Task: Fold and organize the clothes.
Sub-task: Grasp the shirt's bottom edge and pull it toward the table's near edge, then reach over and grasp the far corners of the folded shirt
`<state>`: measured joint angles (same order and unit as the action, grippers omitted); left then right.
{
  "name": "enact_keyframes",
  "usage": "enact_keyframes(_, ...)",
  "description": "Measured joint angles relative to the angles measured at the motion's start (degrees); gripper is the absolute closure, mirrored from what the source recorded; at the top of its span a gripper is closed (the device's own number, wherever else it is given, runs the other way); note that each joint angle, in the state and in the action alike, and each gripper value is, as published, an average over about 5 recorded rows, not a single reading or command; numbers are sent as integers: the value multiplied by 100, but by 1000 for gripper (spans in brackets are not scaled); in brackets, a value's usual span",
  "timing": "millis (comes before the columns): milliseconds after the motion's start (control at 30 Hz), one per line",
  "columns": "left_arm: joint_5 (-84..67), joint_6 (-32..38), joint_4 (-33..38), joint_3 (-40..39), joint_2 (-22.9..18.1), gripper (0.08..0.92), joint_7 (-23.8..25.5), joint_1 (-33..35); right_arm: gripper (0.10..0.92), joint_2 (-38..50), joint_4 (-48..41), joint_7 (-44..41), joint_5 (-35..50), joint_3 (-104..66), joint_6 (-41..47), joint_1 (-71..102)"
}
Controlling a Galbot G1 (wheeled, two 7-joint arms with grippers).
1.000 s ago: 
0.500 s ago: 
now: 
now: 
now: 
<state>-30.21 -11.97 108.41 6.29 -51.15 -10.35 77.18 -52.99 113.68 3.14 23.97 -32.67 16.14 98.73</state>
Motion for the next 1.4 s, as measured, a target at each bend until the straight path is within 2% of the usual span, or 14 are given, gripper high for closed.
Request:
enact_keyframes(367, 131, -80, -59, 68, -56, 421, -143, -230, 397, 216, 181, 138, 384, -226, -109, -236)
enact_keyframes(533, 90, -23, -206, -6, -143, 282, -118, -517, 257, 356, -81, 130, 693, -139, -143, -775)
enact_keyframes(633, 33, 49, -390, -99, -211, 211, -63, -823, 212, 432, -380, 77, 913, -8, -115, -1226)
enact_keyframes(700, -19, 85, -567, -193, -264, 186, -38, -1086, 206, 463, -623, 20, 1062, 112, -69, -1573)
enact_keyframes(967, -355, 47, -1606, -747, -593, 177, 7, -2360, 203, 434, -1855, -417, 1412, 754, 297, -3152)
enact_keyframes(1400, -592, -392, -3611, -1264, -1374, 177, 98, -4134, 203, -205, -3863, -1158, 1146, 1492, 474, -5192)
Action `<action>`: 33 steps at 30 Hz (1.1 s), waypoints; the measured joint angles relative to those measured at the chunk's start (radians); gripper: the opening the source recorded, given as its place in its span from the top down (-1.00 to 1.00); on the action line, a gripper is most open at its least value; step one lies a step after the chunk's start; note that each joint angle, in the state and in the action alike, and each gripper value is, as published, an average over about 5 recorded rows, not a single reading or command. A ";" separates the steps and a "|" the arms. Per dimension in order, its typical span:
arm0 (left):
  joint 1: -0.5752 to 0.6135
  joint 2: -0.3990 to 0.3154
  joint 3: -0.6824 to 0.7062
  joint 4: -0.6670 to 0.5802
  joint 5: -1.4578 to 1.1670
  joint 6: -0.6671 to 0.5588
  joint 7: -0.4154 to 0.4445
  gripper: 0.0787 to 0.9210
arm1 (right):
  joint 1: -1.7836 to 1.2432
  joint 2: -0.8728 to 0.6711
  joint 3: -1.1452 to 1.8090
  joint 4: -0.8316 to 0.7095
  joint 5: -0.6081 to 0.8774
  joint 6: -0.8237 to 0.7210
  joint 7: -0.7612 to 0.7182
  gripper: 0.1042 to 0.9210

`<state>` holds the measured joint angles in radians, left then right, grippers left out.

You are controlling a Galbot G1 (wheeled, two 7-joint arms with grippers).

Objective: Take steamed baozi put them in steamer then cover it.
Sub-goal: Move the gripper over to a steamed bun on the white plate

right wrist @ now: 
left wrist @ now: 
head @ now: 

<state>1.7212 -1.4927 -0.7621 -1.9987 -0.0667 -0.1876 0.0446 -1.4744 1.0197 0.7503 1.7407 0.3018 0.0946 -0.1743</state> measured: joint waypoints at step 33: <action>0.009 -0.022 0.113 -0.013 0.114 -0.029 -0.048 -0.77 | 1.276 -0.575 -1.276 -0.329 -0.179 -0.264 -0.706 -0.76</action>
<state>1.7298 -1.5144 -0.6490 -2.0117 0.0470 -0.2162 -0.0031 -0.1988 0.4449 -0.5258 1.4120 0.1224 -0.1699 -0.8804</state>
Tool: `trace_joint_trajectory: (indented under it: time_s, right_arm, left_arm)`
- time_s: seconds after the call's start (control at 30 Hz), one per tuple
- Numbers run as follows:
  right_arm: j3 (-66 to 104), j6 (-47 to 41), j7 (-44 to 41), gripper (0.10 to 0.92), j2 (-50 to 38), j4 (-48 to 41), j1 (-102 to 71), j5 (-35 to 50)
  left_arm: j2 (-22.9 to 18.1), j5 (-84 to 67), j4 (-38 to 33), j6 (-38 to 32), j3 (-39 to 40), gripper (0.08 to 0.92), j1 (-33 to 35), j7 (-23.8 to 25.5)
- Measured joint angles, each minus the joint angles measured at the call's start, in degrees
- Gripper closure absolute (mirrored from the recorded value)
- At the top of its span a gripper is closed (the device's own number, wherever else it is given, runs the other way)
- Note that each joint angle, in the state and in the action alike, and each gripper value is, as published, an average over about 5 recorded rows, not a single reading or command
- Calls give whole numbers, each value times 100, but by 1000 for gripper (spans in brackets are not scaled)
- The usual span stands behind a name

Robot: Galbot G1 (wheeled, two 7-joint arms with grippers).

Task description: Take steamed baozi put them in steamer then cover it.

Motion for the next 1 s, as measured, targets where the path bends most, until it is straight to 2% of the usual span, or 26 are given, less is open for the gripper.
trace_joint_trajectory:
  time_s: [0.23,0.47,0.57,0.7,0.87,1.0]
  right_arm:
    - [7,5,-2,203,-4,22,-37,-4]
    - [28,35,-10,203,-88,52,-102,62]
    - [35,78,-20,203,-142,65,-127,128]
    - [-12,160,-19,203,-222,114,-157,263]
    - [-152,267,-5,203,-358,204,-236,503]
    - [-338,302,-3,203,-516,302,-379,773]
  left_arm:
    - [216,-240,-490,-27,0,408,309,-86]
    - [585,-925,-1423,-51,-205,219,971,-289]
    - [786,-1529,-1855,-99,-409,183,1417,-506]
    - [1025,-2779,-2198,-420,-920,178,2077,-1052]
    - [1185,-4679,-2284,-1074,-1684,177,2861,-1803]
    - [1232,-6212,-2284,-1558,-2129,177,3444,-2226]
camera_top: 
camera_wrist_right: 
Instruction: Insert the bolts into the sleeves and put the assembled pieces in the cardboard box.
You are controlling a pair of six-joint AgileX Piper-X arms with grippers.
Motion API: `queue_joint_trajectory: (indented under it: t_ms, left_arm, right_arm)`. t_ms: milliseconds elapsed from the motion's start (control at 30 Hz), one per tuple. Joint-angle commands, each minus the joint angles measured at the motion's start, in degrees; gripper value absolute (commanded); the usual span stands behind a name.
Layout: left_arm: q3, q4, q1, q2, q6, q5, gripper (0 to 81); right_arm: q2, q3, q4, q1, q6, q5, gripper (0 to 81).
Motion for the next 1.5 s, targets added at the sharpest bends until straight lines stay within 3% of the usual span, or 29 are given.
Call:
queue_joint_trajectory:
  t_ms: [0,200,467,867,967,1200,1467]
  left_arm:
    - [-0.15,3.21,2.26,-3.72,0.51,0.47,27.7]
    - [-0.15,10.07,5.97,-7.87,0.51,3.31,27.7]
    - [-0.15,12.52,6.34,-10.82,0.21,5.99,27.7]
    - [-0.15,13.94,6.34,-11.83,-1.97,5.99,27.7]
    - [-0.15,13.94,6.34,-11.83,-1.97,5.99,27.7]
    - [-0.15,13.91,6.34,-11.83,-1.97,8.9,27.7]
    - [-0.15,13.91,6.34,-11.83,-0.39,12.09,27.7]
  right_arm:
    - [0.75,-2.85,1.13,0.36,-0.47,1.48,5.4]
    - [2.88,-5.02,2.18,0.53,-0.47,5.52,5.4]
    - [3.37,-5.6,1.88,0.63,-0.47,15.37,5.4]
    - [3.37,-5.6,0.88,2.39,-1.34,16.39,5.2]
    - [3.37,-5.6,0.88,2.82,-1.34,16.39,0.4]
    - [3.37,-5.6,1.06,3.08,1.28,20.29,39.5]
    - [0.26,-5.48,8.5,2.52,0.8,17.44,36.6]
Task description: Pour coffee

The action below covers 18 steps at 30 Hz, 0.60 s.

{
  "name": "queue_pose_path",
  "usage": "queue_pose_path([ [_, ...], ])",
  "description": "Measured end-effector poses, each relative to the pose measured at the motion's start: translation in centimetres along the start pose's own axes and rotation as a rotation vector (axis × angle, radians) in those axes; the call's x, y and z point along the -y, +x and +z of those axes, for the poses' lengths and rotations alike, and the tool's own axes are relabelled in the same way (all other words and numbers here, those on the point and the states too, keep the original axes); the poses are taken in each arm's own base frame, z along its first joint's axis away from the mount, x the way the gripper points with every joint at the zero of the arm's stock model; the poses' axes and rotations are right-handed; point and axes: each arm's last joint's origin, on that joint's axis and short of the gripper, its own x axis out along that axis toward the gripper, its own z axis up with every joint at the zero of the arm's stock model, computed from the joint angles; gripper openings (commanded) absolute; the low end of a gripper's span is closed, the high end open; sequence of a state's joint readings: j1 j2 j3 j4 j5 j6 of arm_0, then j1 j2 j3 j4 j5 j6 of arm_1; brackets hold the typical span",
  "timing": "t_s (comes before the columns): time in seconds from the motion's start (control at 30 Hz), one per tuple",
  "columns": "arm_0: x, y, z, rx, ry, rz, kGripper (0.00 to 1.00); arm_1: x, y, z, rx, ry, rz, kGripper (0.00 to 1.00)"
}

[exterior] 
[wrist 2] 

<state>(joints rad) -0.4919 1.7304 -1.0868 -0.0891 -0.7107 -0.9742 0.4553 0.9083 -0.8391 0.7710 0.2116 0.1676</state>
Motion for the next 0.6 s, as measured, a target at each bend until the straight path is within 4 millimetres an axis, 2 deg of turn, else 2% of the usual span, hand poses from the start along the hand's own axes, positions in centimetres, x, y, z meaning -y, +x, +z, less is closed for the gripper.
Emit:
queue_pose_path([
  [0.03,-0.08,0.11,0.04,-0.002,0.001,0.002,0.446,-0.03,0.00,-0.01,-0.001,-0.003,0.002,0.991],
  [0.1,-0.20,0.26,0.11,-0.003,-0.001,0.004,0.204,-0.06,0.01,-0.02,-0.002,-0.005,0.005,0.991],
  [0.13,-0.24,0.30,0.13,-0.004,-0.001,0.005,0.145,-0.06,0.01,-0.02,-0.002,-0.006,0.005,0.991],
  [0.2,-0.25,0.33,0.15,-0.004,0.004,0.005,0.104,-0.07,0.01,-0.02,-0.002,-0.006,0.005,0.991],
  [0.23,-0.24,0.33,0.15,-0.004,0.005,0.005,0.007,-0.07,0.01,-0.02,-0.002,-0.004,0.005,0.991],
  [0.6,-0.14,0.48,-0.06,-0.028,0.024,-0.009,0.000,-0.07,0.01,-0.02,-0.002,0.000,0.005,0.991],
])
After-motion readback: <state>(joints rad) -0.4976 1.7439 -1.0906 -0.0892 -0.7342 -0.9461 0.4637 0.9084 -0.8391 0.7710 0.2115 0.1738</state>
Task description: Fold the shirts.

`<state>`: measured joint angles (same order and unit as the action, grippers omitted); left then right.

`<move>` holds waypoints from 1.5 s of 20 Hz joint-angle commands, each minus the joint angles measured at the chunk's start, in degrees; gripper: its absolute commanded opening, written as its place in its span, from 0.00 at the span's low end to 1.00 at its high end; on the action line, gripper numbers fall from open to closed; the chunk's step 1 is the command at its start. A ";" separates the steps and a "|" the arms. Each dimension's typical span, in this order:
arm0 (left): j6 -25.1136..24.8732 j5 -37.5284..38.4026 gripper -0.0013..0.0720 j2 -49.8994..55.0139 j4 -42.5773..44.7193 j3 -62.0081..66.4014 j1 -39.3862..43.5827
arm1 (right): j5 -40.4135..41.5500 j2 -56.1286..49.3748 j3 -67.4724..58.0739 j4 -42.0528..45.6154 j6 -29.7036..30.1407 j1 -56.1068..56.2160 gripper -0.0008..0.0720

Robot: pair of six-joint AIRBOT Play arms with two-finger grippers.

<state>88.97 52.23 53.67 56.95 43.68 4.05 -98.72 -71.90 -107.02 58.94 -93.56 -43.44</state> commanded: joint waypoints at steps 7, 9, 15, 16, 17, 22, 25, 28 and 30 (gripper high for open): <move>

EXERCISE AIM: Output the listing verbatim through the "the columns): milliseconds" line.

REPLY:
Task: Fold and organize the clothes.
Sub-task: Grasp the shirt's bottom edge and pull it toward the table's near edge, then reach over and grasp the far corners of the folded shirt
`<state>`: measured joint angles (same order and unit as the action, grippers omitted); left then right.
{
  "name": "enact_keyframes",
  "usage": "enact_keyframes(_, ...)",
  "description": "Measured joint angles relative to the angles measured at the motion's start (degrees); gripper is the absolute closure, mirrored from what the source recorded; at the top of its span a gripper is closed (the device's own number, wherever else it is given, runs the other way); note that each joint angle, in the state and in the action alike, and each gripper value is, as published, an average over about 5 recorded rows, not a single reading or command; numbers are sent as integers: the value multiplied by 100, but by 1000 for gripper (spans in brackets are not scaled); in brackets, a value's usual span",
  "timing": "millis (comes before the columns): milliseconds after the motion's start (control at 30 Hz), one per line",

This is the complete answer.